"""

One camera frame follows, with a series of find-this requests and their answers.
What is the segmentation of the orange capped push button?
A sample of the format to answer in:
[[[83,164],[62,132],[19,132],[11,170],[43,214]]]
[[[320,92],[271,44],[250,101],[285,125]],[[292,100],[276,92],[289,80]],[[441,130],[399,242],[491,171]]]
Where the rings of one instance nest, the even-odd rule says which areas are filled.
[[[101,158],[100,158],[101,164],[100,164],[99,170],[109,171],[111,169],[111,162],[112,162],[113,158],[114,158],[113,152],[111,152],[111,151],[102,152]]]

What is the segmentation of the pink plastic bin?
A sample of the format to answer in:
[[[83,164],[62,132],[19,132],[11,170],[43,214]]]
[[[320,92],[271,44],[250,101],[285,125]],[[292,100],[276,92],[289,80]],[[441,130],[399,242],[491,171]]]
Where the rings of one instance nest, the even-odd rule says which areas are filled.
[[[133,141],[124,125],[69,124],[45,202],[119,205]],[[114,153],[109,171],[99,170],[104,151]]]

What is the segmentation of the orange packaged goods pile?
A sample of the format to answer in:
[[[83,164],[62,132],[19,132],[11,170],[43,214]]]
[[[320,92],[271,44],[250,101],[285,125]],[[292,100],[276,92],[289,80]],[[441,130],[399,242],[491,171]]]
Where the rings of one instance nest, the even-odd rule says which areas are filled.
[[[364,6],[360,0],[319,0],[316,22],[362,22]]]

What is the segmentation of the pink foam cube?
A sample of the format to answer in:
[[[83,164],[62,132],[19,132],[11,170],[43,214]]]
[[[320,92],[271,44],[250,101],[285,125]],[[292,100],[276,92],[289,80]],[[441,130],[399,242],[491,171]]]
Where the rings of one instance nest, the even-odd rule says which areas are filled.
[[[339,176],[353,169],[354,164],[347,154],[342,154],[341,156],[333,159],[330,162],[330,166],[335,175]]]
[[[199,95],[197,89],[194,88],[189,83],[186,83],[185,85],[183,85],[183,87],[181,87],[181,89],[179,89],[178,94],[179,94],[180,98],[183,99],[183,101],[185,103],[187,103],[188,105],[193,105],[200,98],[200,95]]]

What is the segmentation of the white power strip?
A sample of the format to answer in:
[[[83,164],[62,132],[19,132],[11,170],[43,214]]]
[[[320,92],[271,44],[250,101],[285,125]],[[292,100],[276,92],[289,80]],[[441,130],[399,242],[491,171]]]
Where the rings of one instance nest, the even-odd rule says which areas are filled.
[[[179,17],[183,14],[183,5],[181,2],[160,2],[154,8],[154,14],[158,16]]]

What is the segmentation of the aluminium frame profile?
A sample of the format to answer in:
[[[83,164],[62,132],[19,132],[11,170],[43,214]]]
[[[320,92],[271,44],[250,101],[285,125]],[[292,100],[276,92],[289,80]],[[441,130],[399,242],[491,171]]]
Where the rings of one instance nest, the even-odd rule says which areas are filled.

"""

__The task__. Nothing but the line with "What is the segmentation of the orange packaged" and the lines after it, through the end of the material, should appear in the output, word for word.

__Problem solution__.
What is the segmentation of the orange packaged goods pile?
A sample of the format to answer in:
[[[83,164],[62,132],[19,132],[11,170],[43,214]]]
[[[320,92],[271,44],[250,101],[285,125]],[[292,100],[276,92],[289,80]],[[441,130],[399,242],[491,171]]]
Where the rings of one instance nest, the even-odd rule says which areas are filled.
[[[364,6],[360,0],[319,0],[316,22],[362,22]]]

What is the segmentation of the pink foam cube?
A sample of the format to answer in:
[[[83,164],[62,132],[19,132],[11,170],[43,214]]]
[[[320,92],[271,44],[250,101],[285,125]],[[292,100],[276,92],[289,80]],[[441,130],[399,242],[491,171]]]
Where the rings of one instance nest, the even-odd rule says which areas are filled.
[[[339,176],[353,169],[354,164],[347,154],[342,154],[341,156],[333,159],[330,162],[330,166],[335,175]]]
[[[199,95],[197,89],[194,88],[189,83],[186,83],[185,85],[183,85],[183,87],[181,87],[181,89],[179,89],[178,94],[179,94],[180,98],[183,99],[183,101],[185,103],[187,103],[188,105],[193,105],[200,98],[200,95]]]

What is the segmentation of the white power strip?
A sample of the format to answer in:
[[[83,164],[62,132],[19,132],[11,170],[43,214]]]
[[[320,92],[271,44],[250,101],[285,125]],[[292,100],[276,92],[289,80]],[[441,130],[399,242],[491,171]]]
Where the rings of one instance nest, the even-odd rule says which areas are filled.
[[[179,17],[183,14],[183,5],[181,2],[160,2],[154,8],[154,14],[158,16]]]

What is the segmentation of the aluminium frame profile?
A sample of the format to answer in:
[[[83,164],[62,132],[19,132],[11,170],[43,214]]]
[[[320,92],[271,44],[250,101],[285,125]],[[292,100],[276,92],[289,80]],[[441,130],[399,242],[491,171]]]
Where the rings of one instance nest, the even-odd rule says which areas are filled.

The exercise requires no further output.